In the data below, the answer is the run of lines from the line containing "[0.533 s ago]" through the line containing "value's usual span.", both included; print it exactly and nothing else.

SUPPLIED INFORMATION section start

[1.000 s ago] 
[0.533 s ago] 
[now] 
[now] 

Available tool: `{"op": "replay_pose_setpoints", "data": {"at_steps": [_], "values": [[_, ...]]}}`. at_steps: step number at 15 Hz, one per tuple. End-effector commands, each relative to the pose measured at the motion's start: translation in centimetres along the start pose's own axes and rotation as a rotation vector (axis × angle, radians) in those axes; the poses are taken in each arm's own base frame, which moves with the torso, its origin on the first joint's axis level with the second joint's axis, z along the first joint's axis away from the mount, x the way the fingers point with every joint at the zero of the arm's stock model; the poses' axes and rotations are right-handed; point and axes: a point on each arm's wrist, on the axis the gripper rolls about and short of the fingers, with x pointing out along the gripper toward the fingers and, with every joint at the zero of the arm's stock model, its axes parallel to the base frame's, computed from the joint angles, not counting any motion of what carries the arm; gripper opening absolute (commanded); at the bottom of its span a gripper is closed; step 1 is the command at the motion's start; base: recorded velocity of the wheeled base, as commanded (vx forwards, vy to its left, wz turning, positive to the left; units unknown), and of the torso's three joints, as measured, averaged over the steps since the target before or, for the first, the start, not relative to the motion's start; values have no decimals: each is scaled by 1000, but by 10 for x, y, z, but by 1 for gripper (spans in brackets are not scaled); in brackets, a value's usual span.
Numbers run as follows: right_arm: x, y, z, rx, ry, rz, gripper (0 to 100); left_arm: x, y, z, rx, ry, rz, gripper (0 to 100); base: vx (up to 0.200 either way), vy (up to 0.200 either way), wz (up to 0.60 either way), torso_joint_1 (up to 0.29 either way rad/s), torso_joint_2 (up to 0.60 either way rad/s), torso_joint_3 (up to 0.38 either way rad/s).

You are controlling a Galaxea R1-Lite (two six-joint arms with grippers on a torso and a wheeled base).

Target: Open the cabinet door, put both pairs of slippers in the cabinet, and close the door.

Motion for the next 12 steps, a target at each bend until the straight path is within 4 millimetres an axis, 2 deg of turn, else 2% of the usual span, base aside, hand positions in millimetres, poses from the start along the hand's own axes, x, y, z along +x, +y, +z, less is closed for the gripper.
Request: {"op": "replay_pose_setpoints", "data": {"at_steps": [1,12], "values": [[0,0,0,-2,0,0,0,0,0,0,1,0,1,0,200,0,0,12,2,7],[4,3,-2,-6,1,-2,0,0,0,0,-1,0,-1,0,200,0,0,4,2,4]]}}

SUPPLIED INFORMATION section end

SOLUTION:
[0.533 s ago] 
[now] 
[now] 

Available tool: `{"op": "replay_pose_setpoints", "data": {"at_steps": [_], "values": [[_, ...]]}}`. at_steps: step number at 15 Hz, one per tuple. End-effector commands, each relative to the pose measured at the motion's start: translation in centimetres along the start pose's own axes and rotation as a rotation vector (axis × angle, radians) in those axes; the poses are taken in each arm's own base frame, which moves with the torso, its origin on the first joint's axis level with the second joint's axis, z along the first joint's axis away from the mount, x the way the fingers point with every joint at the zero of the arm's stock model; the poses' axes and rotations are right-handed; point and axes: a point on each arm's wrist, on the axis the gripper rolls about and short of the fingers, with x pointing out along the gripper toward the fingers and, with every joint at the zero of the arm's stock model, its axes parallel to the base frame's, computed from the joint angles, not counting any motion of what carries the arm; gripper opening absolute (commanded); at the bottom of its span a gripper is closed; step 1 is the command at the motion's start; base: recorded velocity of the wheeled base, as commanded (vx forwards, vy to its left, wz turning, positive to the left; units unknown), and of the torso's three joints, as measured, averaged over the steps since the target before or, for the first, the start, not relative to the motion's start; values have no decimals: each is scaled by 1000, but by 10 for x, y, z, but by 1 for gripper (spans in brackets are not scaled); in brackets, a value's usual span.

That completes the output for this exercise.